#### [Data excerpts]
▬▬▬
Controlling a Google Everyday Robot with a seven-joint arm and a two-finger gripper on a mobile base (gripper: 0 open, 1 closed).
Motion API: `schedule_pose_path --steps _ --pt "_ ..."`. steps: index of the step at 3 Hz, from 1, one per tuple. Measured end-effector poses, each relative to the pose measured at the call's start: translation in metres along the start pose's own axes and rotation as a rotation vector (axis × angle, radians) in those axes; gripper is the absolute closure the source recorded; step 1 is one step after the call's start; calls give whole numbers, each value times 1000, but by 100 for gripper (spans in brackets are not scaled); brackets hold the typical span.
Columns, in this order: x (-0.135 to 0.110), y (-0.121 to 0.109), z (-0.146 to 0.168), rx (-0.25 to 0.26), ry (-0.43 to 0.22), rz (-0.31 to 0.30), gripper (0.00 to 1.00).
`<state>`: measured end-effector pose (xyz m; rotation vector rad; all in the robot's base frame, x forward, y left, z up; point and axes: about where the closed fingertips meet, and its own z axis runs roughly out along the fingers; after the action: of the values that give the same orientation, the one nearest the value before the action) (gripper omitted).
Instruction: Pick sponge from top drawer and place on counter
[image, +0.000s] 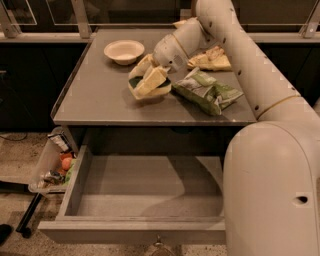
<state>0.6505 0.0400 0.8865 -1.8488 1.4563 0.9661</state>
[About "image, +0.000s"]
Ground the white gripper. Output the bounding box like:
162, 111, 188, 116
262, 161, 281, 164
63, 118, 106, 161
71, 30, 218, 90
128, 34, 187, 100

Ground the green yellow sponge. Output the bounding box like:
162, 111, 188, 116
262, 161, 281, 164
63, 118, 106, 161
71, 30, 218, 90
129, 76, 171, 88

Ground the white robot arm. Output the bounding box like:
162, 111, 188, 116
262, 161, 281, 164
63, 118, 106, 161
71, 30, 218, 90
129, 0, 320, 256

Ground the grey cabinet with counter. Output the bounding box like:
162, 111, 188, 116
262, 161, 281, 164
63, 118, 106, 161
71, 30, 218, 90
52, 28, 256, 146

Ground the grey open top drawer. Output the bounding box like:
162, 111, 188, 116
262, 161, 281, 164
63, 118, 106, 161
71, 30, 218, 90
39, 146, 225, 244

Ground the white paper bowl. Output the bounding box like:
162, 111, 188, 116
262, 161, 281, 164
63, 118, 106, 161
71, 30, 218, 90
104, 40, 145, 65

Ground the green snack bag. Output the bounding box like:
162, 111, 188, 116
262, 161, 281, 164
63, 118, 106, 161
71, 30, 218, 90
172, 68, 244, 116

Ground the brown chips bag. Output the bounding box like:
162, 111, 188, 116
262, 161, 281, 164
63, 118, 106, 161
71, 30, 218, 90
172, 18, 231, 71

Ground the white packet in bin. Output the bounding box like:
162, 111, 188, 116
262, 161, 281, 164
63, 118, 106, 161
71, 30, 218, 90
48, 131, 71, 152

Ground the clear plastic bin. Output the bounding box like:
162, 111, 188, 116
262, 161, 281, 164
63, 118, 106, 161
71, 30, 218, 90
28, 127, 77, 194

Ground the orange ball in bin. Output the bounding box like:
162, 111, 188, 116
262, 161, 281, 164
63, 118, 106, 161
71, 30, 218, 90
61, 158, 72, 171

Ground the black stand leg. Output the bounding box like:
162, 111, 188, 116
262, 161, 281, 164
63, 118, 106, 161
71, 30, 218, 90
0, 181, 42, 239

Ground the metal railing frame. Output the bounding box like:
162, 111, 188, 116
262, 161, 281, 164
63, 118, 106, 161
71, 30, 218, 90
1, 0, 320, 44

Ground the metal drawer handle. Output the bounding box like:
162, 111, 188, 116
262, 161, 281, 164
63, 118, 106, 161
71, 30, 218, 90
151, 235, 175, 256
▬▬▬
#### [Exercise goal]
Every line above needs to be written out again as it stands. Pictures do not belong in the copy.

#### [Response]
Controlling a Google Everyday Robot with a seven-joint arm and a two-finger gripper on a mobile base (gripper: 0 open, 1 closed).
Motion API: `schedule_pose_path --steps _ --pt "_ ..."`. steps: index of the step at 3 Hz, from 1, one per tuple. Measured end-effector poses, each relative to the pose measured at the call's start: translation in metres along the start pose's own axes and rotation as a rotation vector (axis × angle, radians) in those axes; gripper is the absolute closure the source recorded; step 1 is one step after the call's start; calls give whole numbers, each value times 1000, but by 100 for gripper (spans in brackets are not scaled); brackets hold the typical span.
Columns, in this order: x (-0.135 to 0.110), y (-0.121 to 0.109), z (-0.146 to 0.168), rx (-0.25 to 0.26), ry (-0.43 to 0.22), rz (-0.31 to 0.30), gripper (0.00 to 1.00).
`<state>`: measured end-effector pose (xyz m; rotation vector rad; all in the robot's base frame, x forward, y left, z up; point and axes: about where the closed fingertips meet, and its own z axis runs roughly out along the fingers; after the action: of the values that give the same orientation, the one nearest the value before the action) (gripper omitted).
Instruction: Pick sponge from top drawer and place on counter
[image, +0.000s] 
<state>0.6505 0.0400 0.8865 -1.8488 1.4563 0.9661</state>
[About "image, +0.000s"]
Ground the white gripper. Output the bounding box like:
162, 111, 188, 116
262, 161, 281, 164
63, 118, 106, 161
71, 30, 218, 90
128, 34, 187, 100

Ground the green yellow sponge. Output the bounding box like:
162, 111, 188, 116
262, 161, 281, 164
63, 118, 106, 161
71, 30, 218, 90
129, 76, 171, 88

Ground the white robot arm. Output the bounding box like:
162, 111, 188, 116
262, 161, 281, 164
63, 118, 106, 161
71, 30, 218, 90
129, 0, 320, 256

Ground the grey cabinet with counter. Output the bounding box like:
162, 111, 188, 116
262, 161, 281, 164
63, 118, 106, 161
71, 30, 218, 90
52, 28, 256, 146

Ground the grey open top drawer. Output the bounding box like:
162, 111, 188, 116
262, 161, 281, 164
63, 118, 106, 161
71, 30, 218, 90
39, 146, 225, 244

Ground the white paper bowl. Output the bounding box like:
162, 111, 188, 116
262, 161, 281, 164
63, 118, 106, 161
71, 30, 218, 90
104, 40, 145, 65

Ground the green snack bag. Output the bounding box like:
162, 111, 188, 116
262, 161, 281, 164
63, 118, 106, 161
71, 30, 218, 90
172, 68, 244, 116

Ground the brown chips bag. Output the bounding box like:
162, 111, 188, 116
262, 161, 281, 164
63, 118, 106, 161
71, 30, 218, 90
172, 18, 231, 71

Ground the white packet in bin. Output the bounding box like:
162, 111, 188, 116
262, 161, 281, 164
63, 118, 106, 161
71, 30, 218, 90
48, 131, 71, 152

Ground the clear plastic bin. Output the bounding box like:
162, 111, 188, 116
262, 161, 281, 164
63, 118, 106, 161
71, 30, 218, 90
28, 127, 77, 194

Ground the orange ball in bin. Output the bounding box like:
162, 111, 188, 116
262, 161, 281, 164
63, 118, 106, 161
71, 30, 218, 90
61, 158, 72, 171

Ground the black stand leg. Output the bounding box like:
162, 111, 188, 116
262, 161, 281, 164
63, 118, 106, 161
71, 30, 218, 90
0, 181, 42, 239

Ground the metal railing frame. Output the bounding box like:
162, 111, 188, 116
262, 161, 281, 164
63, 118, 106, 161
71, 30, 218, 90
1, 0, 320, 44

Ground the metal drawer handle. Output the bounding box like:
162, 111, 188, 116
262, 161, 281, 164
63, 118, 106, 161
71, 30, 218, 90
151, 235, 175, 256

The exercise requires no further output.